Finalement, les recherches et conclusions scientifiques, aussi justes et pointues soient-t-elle ne résistent pas au poids des préjugés. Même si l’un d’entre eux sera déconstruit, cela ne l’empêchera pas de continuer à être efficace. A ce sujet, le cas de l’UNESCO est significatif : pendant cinquante ans cette institution internationale s’est battu pour démanteler scientifiquement la notion de race et ne plus user d’un terme jugé totalement dépourvu de valeur scientifique. Mais celle-ci sous d’autre appellation comme « ethnie » ou « culture » continue d’exister. Ainsi, on n’emploie plus le terme de « race », mais on a des substitutifs. Quand on parle de dialogue des civilisations, finalement ne parle-t-on pas de la même chose ?
Comprendre pour agir
Si la déconstruction d’un préjugé ne suffit pas à elle seule à le faire disparaître, cela ne veut pas dire que ce travail serait inutile ni qu’il serait, en fait, impossible de lutter contre les préjugés autrement qu’en condamnant les actes racistes et discriminatoires qui en découlent. En effet, la déconstruction des préjugés est une phase obligatoire du processus éducatif, mais c’est bien du processus éducatif lui même que la lutte contre les préjugés, la discrimination et le racisme va découler. C’est en cela que nous considérons que l’éducation est un des principaux moyens de la lutte nécessaire contre le racisme et les discriminations. C’est ce qui fonde une campagne d’éducation comme Demain le monde… les migrations pour vivre ensemble .
Pour en savoir plus
Le texte dans sa version pdf peut être téléchargé à la fin de l’éditorial de la lettre n°7.

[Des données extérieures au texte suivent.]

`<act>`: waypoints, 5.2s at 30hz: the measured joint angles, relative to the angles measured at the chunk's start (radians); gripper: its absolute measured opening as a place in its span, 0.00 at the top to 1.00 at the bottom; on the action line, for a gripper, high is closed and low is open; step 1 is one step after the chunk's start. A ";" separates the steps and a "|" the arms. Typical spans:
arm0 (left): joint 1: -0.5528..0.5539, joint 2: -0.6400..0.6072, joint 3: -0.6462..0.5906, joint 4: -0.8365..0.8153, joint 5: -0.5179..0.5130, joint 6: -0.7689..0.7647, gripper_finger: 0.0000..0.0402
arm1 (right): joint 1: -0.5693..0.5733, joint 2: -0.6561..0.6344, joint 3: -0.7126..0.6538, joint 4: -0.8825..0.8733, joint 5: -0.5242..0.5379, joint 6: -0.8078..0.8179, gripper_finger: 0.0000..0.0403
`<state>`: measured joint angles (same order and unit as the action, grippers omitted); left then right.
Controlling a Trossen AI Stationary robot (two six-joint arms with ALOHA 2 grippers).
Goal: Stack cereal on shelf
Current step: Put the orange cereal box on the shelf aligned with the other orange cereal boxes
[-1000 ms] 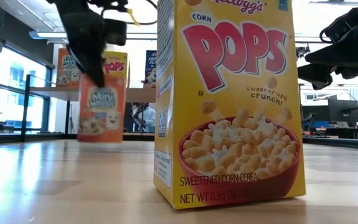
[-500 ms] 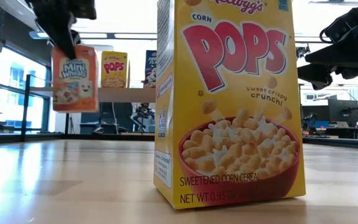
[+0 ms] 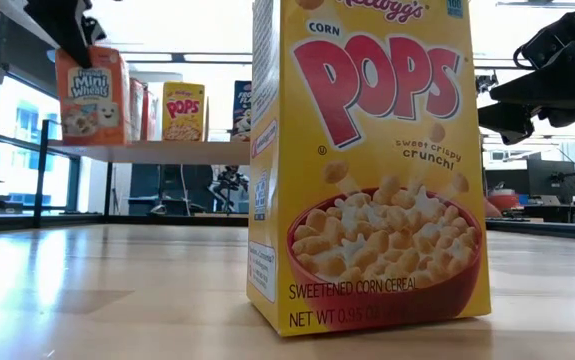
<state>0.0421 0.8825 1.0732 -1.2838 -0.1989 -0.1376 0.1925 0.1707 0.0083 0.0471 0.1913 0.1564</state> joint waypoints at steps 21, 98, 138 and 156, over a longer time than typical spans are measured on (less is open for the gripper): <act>0.262 0.004 0.219 -0.197 -0.128 0.426 0.65 | 0.000 0.000 0.000 0.000 0.000 0.000 0.35; 0.791 0.135 0.219 -0.102 0.112 0.876 0.49 | 0.000 0.000 0.000 0.000 0.000 0.000 0.35; 0.791 -0.017 0.219 -0.098 -0.033 0.653 0.37 | 0.000 0.000 0.000 0.000 0.000 0.000 0.35; 0.675 -0.063 0.216 0.004 0.177 0.088 0.37 | 0.000 0.000 0.000 0.000 0.000 0.000 0.35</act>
<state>0.7166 0.8192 1.2892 -1.2802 -0.0223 -0.0495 0.1925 0.1707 0.0082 0.0471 0.1913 0.1566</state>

Maître de conférences en histoire contemporaine à l’université de Nice. Chercheur au Centre de la Méditerranée Moderne et Contemporaine (CMMC). Spécialiste des relations interculturelles dans le bassin méditerranéen, des questions migratoires, du racisme et des enjeux identitaires liés aux situations cosmopolites.

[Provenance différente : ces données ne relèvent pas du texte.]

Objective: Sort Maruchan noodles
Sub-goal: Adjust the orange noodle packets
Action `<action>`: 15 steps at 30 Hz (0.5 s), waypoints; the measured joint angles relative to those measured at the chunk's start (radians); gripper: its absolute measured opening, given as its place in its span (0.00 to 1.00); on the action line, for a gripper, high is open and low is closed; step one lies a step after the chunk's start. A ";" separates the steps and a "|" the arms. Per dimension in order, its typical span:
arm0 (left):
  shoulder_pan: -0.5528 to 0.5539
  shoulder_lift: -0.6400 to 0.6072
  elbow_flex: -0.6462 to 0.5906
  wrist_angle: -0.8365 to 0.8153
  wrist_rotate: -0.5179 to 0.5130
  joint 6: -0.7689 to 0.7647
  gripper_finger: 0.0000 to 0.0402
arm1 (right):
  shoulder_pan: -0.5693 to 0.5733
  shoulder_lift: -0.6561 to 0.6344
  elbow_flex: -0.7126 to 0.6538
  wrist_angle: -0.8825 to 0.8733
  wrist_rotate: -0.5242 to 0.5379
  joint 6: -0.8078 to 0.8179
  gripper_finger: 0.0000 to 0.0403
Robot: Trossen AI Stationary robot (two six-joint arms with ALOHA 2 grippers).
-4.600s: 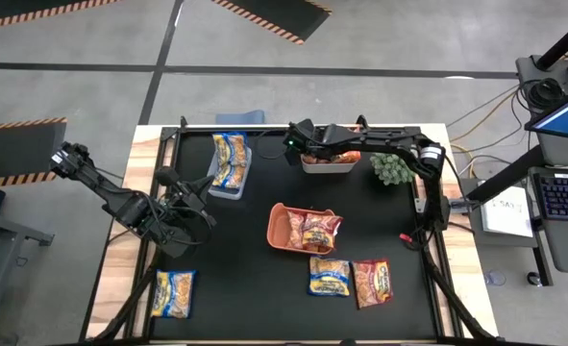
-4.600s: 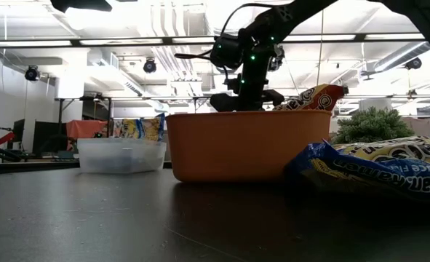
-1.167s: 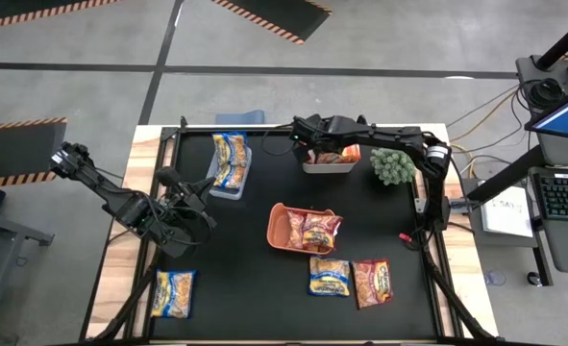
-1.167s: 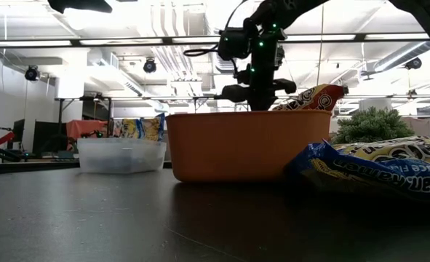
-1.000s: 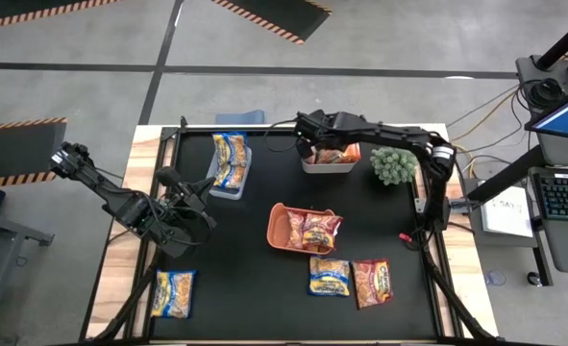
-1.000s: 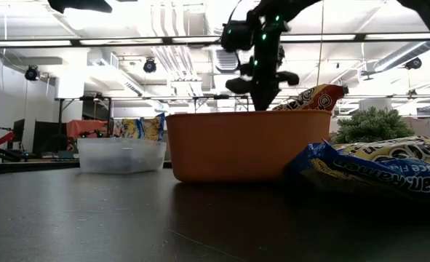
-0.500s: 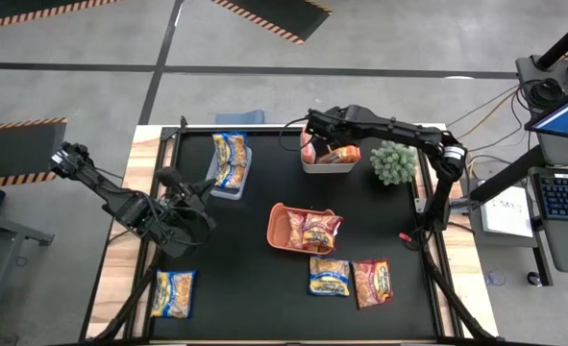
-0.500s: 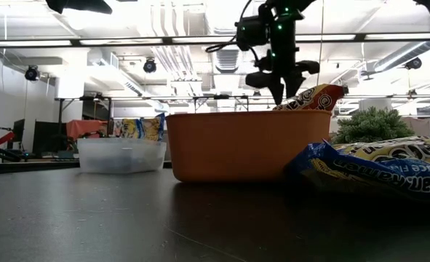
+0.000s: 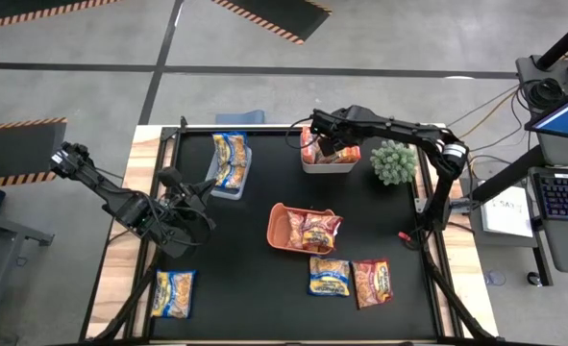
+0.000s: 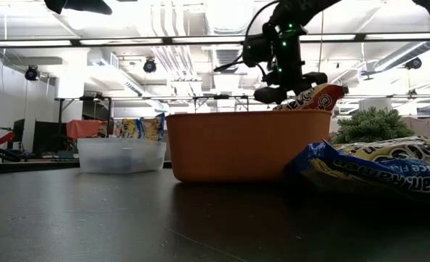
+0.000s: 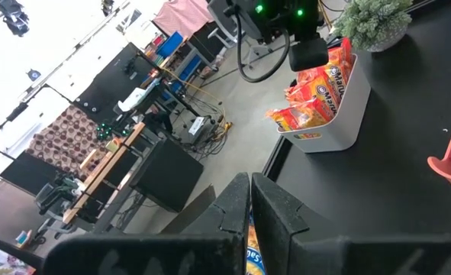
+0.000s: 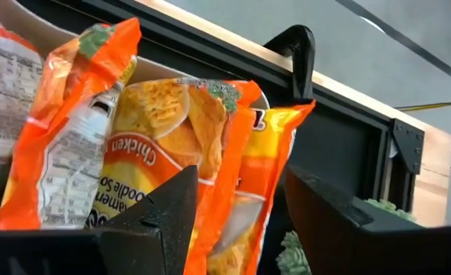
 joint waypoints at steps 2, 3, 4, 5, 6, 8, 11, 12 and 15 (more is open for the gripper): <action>0.000 0.000 0.000 -0.002 0.000 0.000 0.00 | -0.003 0.000 -0.011 0.010 0.000 0.000 0.46; 0.000 0.000 0.000 -0.002 0.000 0.000 0.00 | -0.003 0.000 -0.016 0.015 -0.003 0.000 0.46; 0.000 0.000 0.000 -0.002 0.000 0.000 0.00 | -0.003 0.000 -0.022 0.026 -0.011 0.000 0.46; 0.000 0.000 0.000 -0.002 0.000 0.000 0.00 | -0.003 0.000 -0.029 0.036 -0.021 0.000 0.46; 0.000 0.000 0.000 -0.002 0.001 0.000 0.00 | -0.003 0.000 -0.040 0.048 -0.025 -0.004 0.46; 0.000 0.000 0.000 -0.002 0.001 0.000 0.00 | -0.003 0.000 -0.062 0.083 -0.029 -0.006 0.46; 0.000 0.000 0.000 -0.002 0.001 0.000 0.00 | -0.004 0.000 -0.100 0.138 -0.051 -0.008 0.45; 0.000 0.000 0.000 -0.002 0.001 0.000 0.00 | -0.005 0.000 -0.112 0.154 -0.056 -0.009 0.45; 0.000 0.000 0.000 -0.002 0.001 0.000 0.00 | -0.006 0.000 -0.133 0.184 -0.056 -0.011 0.41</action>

https://demainlemonde.provita.fr/article102.html
[1] La motivation est à la base de la qualification pénale d’un acte. C’est donc la motivation raciste de l’acte qui fait l’acte raciste et non l’origine réelle ou supposée de la victime et/ou de l’auteur. Dans ce cadre les préjugés sont une source de « motivation » pour l’auteur.
[2] Contrairement à une idée reçue, il n’est pas nécessaire que cette altérité soit objectivement « visible », la force du préjugé tient aussi du caractère « réel ou supposé » des caractéristiques calquées sur l’autre.
[3] Cf. Les attentats commis par le « Groupe Charles Martel » dans le sud de la France à la fin des années 70. Nom réutilisé pour signer des tracts racistes dans les années 80. Le nom fait référence à l’histoire : En 732 Charles Martel « arrête » les Arabes à Poitiers.
[4] Cf. Le film de fiction d’Alain Tasma, « Nuit noire ».
[5] Un film américain de Marc Levin est sorti en 2005 sur ce sujet intitulé « Le Protocole de la rumeur » et doté d’un scénario inquiétant : au lendemain du 11 septembre 2001, des voix se sont fait entendre, partout dans le monde, pour accuser les Juifs d’avoir commandité les attentats de New York et Washington. Une telle mystification n’est pas sans rappeler celle des Protocoles des Sages de Sion.